Task directions
Excluding pictures, what does the listing below contain from the line with "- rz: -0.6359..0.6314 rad" up to and including the line with "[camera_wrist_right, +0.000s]", word for word?

[Start of Attachment]

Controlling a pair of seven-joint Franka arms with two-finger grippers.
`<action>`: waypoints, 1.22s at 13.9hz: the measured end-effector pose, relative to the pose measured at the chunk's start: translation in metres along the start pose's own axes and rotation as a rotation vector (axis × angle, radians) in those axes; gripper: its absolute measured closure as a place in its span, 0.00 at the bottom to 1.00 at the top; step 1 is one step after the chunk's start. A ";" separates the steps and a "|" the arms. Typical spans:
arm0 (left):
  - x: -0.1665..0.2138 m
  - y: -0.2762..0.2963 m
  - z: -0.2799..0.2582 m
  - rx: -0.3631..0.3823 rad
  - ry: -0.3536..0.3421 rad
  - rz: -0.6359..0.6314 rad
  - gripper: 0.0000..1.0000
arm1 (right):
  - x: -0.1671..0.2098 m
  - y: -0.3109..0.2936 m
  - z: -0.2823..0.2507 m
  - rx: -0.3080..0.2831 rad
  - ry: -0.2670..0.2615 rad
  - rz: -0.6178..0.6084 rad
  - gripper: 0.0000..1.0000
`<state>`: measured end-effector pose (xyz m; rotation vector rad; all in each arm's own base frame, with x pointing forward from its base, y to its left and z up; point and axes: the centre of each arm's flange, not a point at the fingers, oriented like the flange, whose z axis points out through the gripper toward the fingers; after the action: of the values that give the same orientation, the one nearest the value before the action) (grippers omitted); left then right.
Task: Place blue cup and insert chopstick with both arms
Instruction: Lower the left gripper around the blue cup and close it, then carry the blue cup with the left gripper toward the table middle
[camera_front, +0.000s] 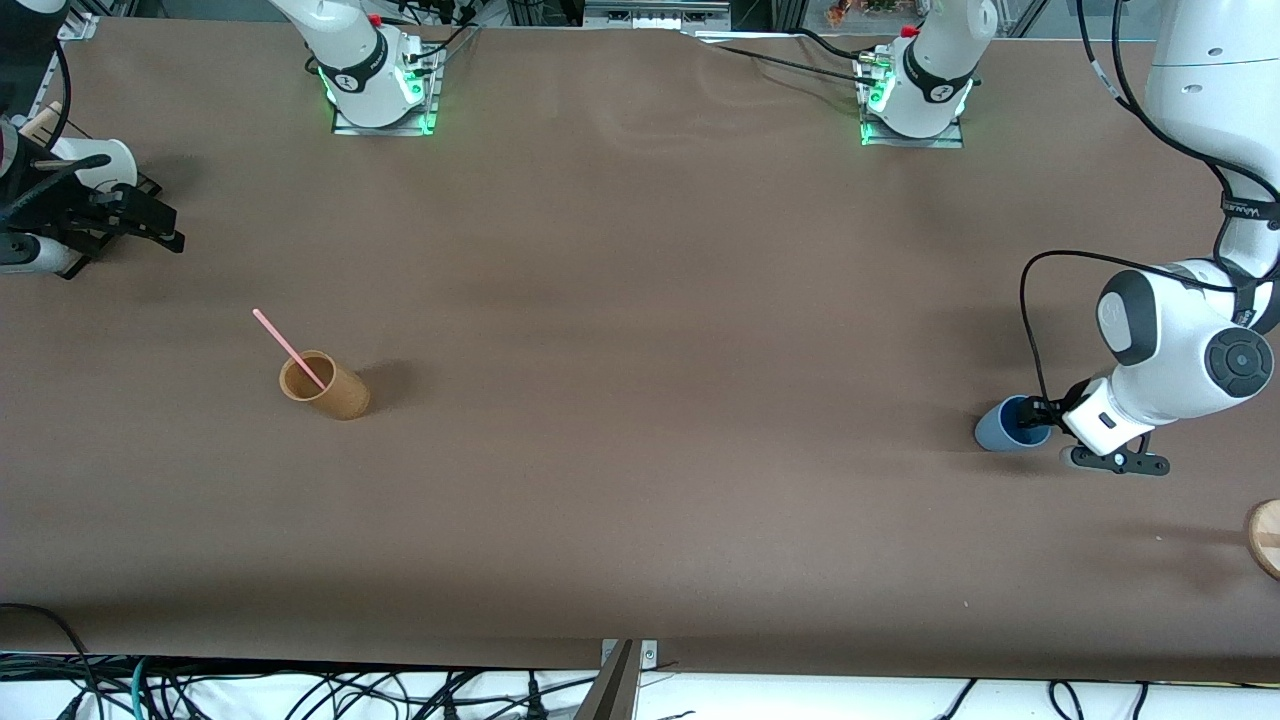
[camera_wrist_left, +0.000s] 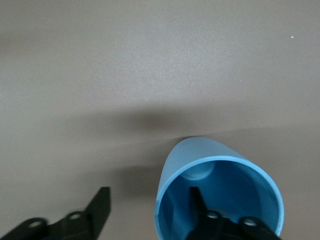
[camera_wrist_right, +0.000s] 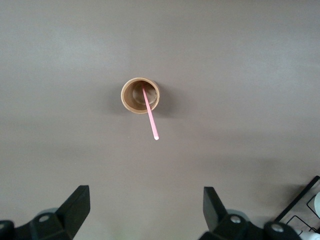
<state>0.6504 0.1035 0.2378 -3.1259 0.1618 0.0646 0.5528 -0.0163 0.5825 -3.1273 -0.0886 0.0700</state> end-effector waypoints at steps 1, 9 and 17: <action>0.000 0.000 0.000 0.000 0.000 0.000 0.48 | 0.000 0.000 0.000 0.000 0.000 0.000 0.00; 0.002 0.007 -0.023 -0.020 -0.041 -0.029 0.94 | 0.000 -0.001 0.000 0.000 0.000 -0.002 0.00; 0.041 0.189 -0.115 -0.043 -0.015 0.024 0.95 | 0.000 -0.002 0.000 0.000 0.000 -0.003 0.00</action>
<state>0.6763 -0.0905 0.3499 -3.1654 0.1998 0.0927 0.5528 -0.0146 0.5825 -3.1273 -0.0932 0.0699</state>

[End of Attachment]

Task solution
  - rz: -0.6359..0.6314 rad
  - gripper: 0.0000..1.0000
arm1 (right):
  - x: -0.1671..0.2098 m
  - y: -0.3109..0.2936 m
  - z: -0.2823..0.2507 m
  - rx: -0.3080..0.2831 rad
  - ry: -0.2670..0.2615 rad
  - rz: -0.6178..0.6084 rad
  - gripper: 0.0000..1.0000
`<state>`: measured end-effector pose (xyz m; rotation vector rad; all in each arm's own base frame, with x pointing forward from its base, y to its left and z up; point and axes: the centre of each arm's flange, not a point at the fingers, oriented like the flange, whose z axis points out through the gripper toward the fingers; after the action: of the values that give the same orientation, the one nearest the value before the action) (grippers omitted); left then right.
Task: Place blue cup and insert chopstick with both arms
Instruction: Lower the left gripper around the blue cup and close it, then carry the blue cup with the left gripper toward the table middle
[camera_front, +0.000s] 
[camera_wrist_left, +0.000s] 
[camera_wrist_right, +0.000s] 

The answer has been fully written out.